New York City has not mourned the death of two police officers in the same line of duty since 2014. On Friday, two officers in their 20s and Hispanics – the force is increasingly ethnically diverse, compared to the predominance of Italian Americans and Irish in the past – went to a Harlem address for a call from a woman her son was threatening. With an illegal, rigged weapon from the Baltimore underworld, the man shot Jason Rivera and Wilbert Mora, 22 and 27 years old, respectively. The first died almost instantly; His partner succumbed to injuries Tuesday at a New York hospital. The murderer, with accounts already settled with justice, died on Saturday due to head injuries that the agents, and a third companion who was unharmed, inflicted on him to repel the attack.
The ambush suffered by Jason and Wilbert was the latest incident in a week in which two other duty officers were shot and wounded, in a climate of growing insecurity that the mayor, Eric Adams – who was a police officer for decades – has described as “authentic public health crisis”. In addition to the agents, since the beginning of January, when he became mayor, there have been other victims of armed violence, such as Cristal, the Puerto Rican woman murdered during the robbery at the East Harlem hamburger restaurant where she worked, or the 11-month-old baby by a stray bullet while resting in his mother’s arms inside a car. In front of the fast food chain where Cristal died, on 116th Street, stands an improvised altar full of flowers, stuffed animals and balloons that gets fatter day by day.
Although violence has been on the rise during the pandemic, both in New York and in other major cities across the country, it may seem like a sinister twist of fate that this surge comes early in the tenure of a former officer and then captain of the police department. New York (with 35,000 agents, the largest in the country). His promise of a safer city, one of the tricks that gave him the mayoralty in the June elections, has been fatally confronted by the facts and this Monday, in a long televised speech, Adams advanced some details of his reform plans of the body. “We’re dealing with a tidal wave of violence,” Adams said; a violence that is also palpable in the city’s subway facilities, although for other reasons: because it is the daily shelter of numerous homeless people with serious mental problems, such as the individual who two weeks ago randomly pushed a 40-year-old woman onto the platform, who died when hit by the wagon.
But the trickle of shooting deaths, fueled by the transfusion of illegal weapons from the southern states and the Midwest of the country to large cities like New York, has introduced the qualitative variable in the statistics, in addition to accelerating the political response. “We are not going to hand over our city to a violent few. Security and justice are prerequisites for prosperity, there is no time to lose, ”Adams stressed in his speech. Among other measures, the councilor announced the deployment of more police in the metro – currently a thousand uniformed patrol it daily – and in the 30 district police stations that concentrate 80% of the latest episodes of violence.
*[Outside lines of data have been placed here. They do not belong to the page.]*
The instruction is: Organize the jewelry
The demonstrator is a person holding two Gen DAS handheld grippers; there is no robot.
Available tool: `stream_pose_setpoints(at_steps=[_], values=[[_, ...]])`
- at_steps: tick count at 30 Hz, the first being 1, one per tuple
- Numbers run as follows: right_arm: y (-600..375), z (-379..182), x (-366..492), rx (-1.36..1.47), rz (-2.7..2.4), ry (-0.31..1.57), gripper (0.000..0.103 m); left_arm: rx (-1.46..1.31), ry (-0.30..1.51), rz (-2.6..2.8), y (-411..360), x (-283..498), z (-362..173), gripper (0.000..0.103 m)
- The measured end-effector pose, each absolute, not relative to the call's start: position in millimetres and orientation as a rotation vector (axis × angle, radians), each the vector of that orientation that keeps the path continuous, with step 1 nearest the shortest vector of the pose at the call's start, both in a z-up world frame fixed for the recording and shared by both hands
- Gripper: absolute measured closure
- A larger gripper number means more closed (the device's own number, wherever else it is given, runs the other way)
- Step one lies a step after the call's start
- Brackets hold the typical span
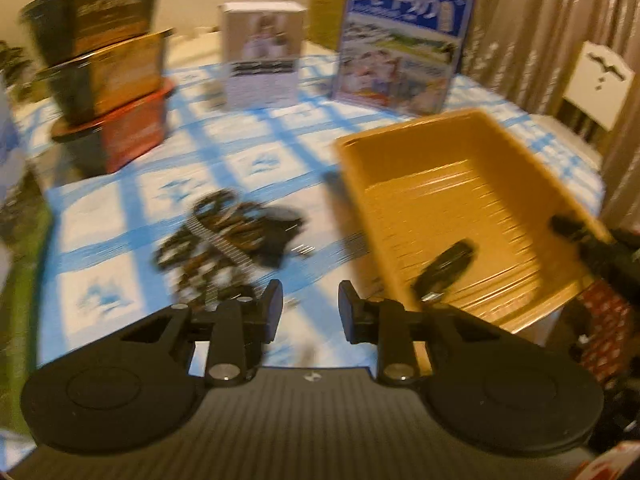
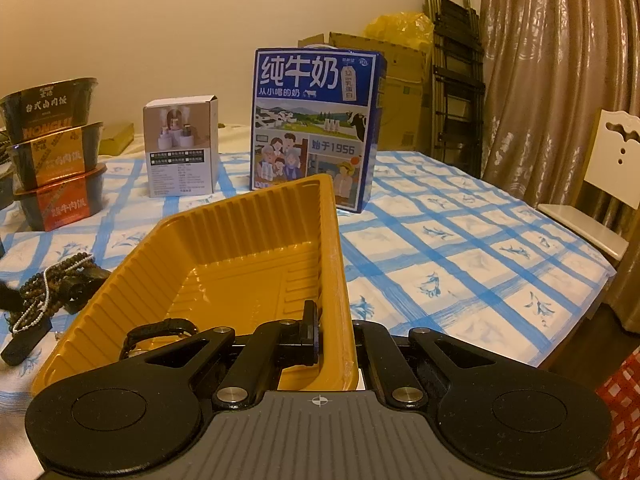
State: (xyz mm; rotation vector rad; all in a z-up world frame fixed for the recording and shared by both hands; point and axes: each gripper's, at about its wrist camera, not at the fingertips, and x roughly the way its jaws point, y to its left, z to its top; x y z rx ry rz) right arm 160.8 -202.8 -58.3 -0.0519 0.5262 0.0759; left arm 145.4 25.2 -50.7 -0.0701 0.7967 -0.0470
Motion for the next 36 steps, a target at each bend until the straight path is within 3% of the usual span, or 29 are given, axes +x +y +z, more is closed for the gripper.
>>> stream_pose_setpoints(at_steps=[15, 36], values=[[-206.2, -56.9, 156.7, -0.067, 0.030, 0.530, 0.100, 0.008, 0.806, -0.032, 35.4, 130.9, -72.1, 0.077], [-217.0, -56.6, 153.3, -0.055, -0.005, 0.534, 0.100, 0.137, 0.822, -0.145, 12.8, 186.3, -111.3, 0.078]])
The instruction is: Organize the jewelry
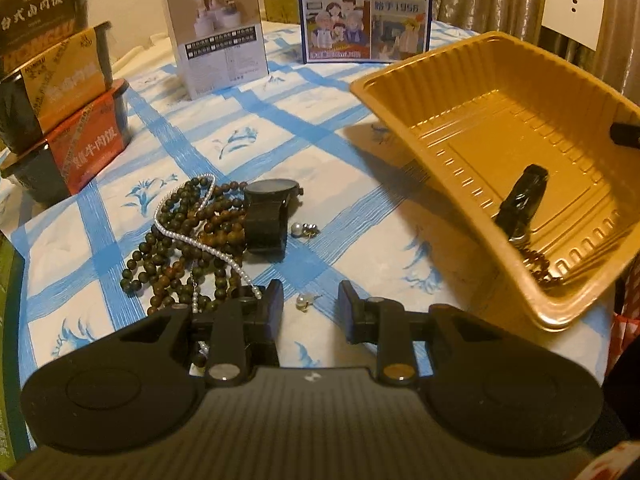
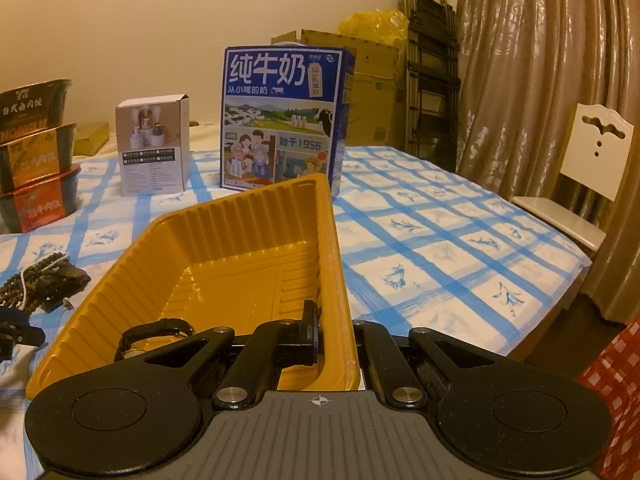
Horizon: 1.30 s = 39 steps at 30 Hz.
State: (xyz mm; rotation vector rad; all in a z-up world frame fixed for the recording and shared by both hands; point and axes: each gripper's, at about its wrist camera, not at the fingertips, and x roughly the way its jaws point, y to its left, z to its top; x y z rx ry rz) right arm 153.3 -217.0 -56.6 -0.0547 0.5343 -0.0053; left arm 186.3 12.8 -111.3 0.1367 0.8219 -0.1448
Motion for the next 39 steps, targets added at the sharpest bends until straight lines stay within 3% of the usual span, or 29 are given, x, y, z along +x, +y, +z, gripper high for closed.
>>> stream_pose_setpoints(at_steps=[5, 9, 24, 32, 39], values=[[-216.6, -56.9, 153.3, -0.053, -0.006, 0.535, 0.100, 0.107, 0.837, -0.154, 16.4, 189.0, -117.1, 0.083], [-216.7, -57.2, 153.2, -0.050, -0.007, 0.538, 0.100, 0.106, 0.836, -0.166, 14.6, 189.5, -116.8, 0.096], [-214.4, -56.7, 152.7, -0.048, -0.003, 0.533, 0.100, 0.094, 0.753, -0.193, -5.2, 169.4, -88.7, 0.096], [-211.7, -53.9, 151.3, -0.045, 0.002, 0.530, 0.100, 0.020, 0.697, -0.305, -36.1, 163.0, -58.9, 0.096], [-212.4, -53.6, 152.0, -0.044, 0.005, 0.528, 0.100, -0.002, 0.730, -0.414, -76.0, 167.1, -64.0, 0.096]])
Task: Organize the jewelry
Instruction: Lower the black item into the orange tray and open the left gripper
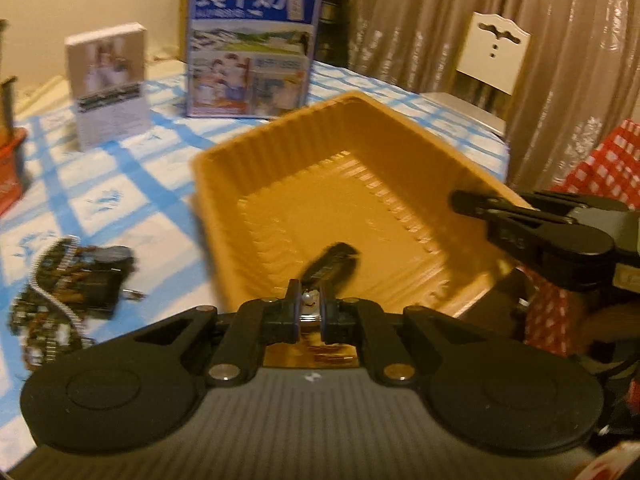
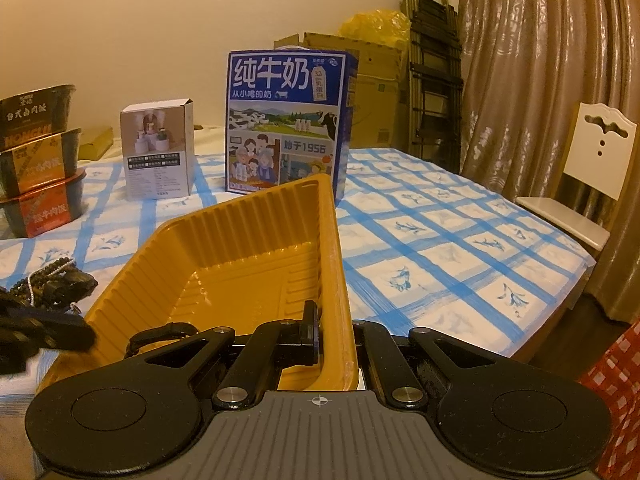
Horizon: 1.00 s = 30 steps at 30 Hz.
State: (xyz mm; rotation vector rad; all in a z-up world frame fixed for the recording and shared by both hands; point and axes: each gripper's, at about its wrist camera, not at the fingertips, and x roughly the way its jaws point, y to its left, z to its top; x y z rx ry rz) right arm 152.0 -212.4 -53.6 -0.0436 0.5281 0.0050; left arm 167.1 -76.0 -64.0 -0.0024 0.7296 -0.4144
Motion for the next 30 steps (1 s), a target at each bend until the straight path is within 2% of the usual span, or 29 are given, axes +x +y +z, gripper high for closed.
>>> stream_pose_setpoints(at_steps=[8, 10, 17, 23, 30], values=[[-214.0, -54.9, 152.4, -0.036, 0.005, 0.533, 0.100, -0.048, 0.807, -0.445, -94.0, 174.9, -75.9, 0.095], [-214.6, -55.8, 152.7, -0.035, 0.004, 0.536, 0.100, -0.060, 0.803, -0.445, -93.3, 173.7, -74.0, 0.084], [-217.1, -56.9, 153.1, -0.029, 0.003, 0.538, 0.100, -0.066, 0.724, -0.417, -78.3, 164.0, -53.4, 0.079], [-218.3, -56.9, 154.0, -0.027, -0.007, 0.535, 0.100, -0.050, 0.669, -0.315, -44.2, 150.9, -41.1, 0.079], [-221.7, -58.0, 154.4, -0.033, -0.047, 0.520, 0.099, -0.031, 0.705, -0.173, -3.1, 147.2, -56.8, 0.079]])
He also promised to bring back a unit to detect and remove firearms from circulation that was dismantled by his predecessor in 2020. The difference is that the agents assigned to the previous version dressed in civilian clothes, and Adams now does not want to mask his presence.
Other thorny issues, such as the uncertain future of the 250,000 young people between 16 and 24 years old hand in hand in the city’s neighborhoods, fed by gangs or organized crime; the risk of a city that is increasingly more policed -a threat especially experienced by the Afro-American and Latino communities-, the resources to comprehensively address the integration and mental health of the homeless or the reform of criminal justice loom like slabs on Adam’s plans. The consolation is the present: a city with only 488 homicides in 2021… compared to the 2,000 that were registered year after year in the early nineties.